Un dettaglio interessante emerso dall'analisi risiede nell'attivazione delle cellule della microglia – legate alla risposta immunitaria nel cervello – dopo l'infezione, che in alcune regioni sono rimaste in attive anche dopo la “scomparsa” del virus. Secondo gli studiosi è un segnale di infiammazione che può sfociare in condizioni serie. “Le cellule persistentemente infiammate possono portare a un'infiammazione cronica, un noto fattore scatenante per una serie di malattie neurologiche e neurodegenerative. Questa ricerca offre importanti spunti per comprendere meglio come i virus interagiscono con la salute generale del cervello e l'insorgenza di malattie neurologiche pervasive”, ha spiegato il professor Niemeyer.

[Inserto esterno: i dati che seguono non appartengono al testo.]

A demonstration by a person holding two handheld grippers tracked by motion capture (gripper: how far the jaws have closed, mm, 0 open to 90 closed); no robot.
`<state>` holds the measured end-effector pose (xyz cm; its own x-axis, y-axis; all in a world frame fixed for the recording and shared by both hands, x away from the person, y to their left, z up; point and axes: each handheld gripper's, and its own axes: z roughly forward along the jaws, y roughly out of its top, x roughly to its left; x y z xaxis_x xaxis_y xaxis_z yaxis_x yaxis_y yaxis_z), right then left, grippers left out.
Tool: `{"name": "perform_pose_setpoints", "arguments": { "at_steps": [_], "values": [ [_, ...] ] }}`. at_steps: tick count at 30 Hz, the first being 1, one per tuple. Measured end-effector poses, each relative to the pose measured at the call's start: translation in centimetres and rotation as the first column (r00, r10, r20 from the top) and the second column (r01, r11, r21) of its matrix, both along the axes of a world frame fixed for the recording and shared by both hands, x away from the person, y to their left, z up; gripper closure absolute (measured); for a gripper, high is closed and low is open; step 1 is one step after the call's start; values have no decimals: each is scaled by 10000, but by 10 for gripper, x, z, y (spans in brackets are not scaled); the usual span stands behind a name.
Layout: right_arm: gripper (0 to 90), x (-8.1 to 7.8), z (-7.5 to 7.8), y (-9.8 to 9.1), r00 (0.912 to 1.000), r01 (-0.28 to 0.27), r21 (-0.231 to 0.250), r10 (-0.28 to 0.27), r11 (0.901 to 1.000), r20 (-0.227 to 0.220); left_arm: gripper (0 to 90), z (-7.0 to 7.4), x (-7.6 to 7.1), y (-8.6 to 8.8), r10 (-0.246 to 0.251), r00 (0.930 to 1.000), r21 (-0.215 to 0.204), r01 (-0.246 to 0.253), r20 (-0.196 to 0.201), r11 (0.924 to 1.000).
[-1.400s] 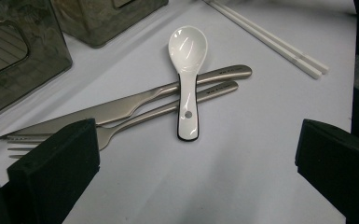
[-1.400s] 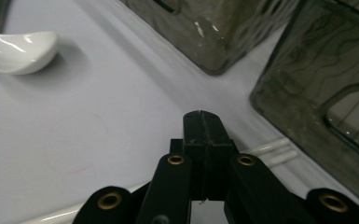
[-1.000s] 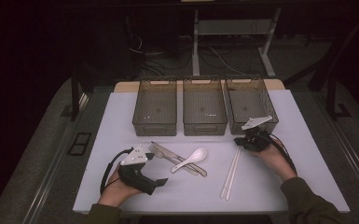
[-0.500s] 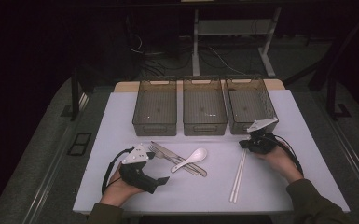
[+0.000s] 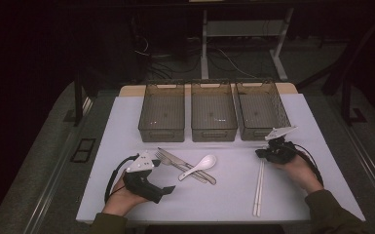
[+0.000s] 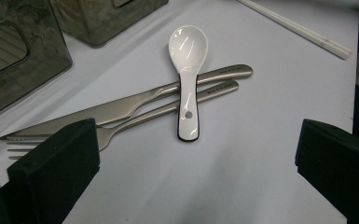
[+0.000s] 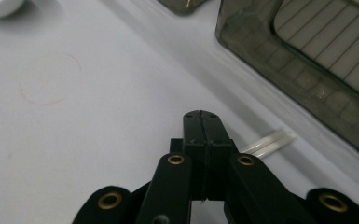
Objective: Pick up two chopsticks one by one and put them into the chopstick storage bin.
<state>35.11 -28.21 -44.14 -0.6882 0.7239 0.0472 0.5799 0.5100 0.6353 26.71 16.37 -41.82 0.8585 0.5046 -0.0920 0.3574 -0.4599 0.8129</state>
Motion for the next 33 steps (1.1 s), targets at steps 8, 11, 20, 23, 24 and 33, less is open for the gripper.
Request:
{"name": "perform_pose_setpoints", "arguments": {
  "at_steps": [8, 11, 20, 23, 24, 33],
  "values": [
    [821, -32, 24, -8, 9984, -523, 915, 501, 9944, 260, 0, 0, -4, -1, -94, 10000, 8, 94, 22, 10000],
    [792, -54, 26, -12, 9964, -843, 981, 828, 9916, 194, 0, -1, -5, 0, -110, 9999, -6, 110, -3, 9999],
    [884, -109, 13, -14, 9761, -2070, 593, 2103, 9765, -549, 0, -1, -8, 0, -223, 9998, 67, 223, 18, 9997],
    [897, -121, 11, -12, 9606, -2615, 687, 2665, 9627, -783, 0, -1, -9, 0, -231, 9997, 95, 231, -3, 9997],
    [897, -124, 9, -9, 9569, -2726, 647, 2775, 9600, -858, 0, -2, -9, 1, -216, 9998, 96, 216, -31, 9997],
    [897, -132, 1, 7, 9288, -3497, 523, 3534, 9354, -1113, 0, -1, -9, 0, -198, 9998, 91, 198, -4, 9998]
  ]
}}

Secondo gli autori dello studio queste informazioni sono preziose per capire in che modo il virus dell'herpes labiale può annidarsi e diffondersi nel tessuto cerebrale innescando danni e, potenzialmente, anche un'encefalite e altre condizioni neurologiche. Chiaramente i topi non sono esseri umani e non tutto ciò che è emerso sarà necessariamente osservato nella nostra specie. I dettagli della ricerca “Olfactory and trigeminal routes of HSV-1 CNS infection with regional microglial heterogeneity” sono state pubblicate sul Journal of Virology.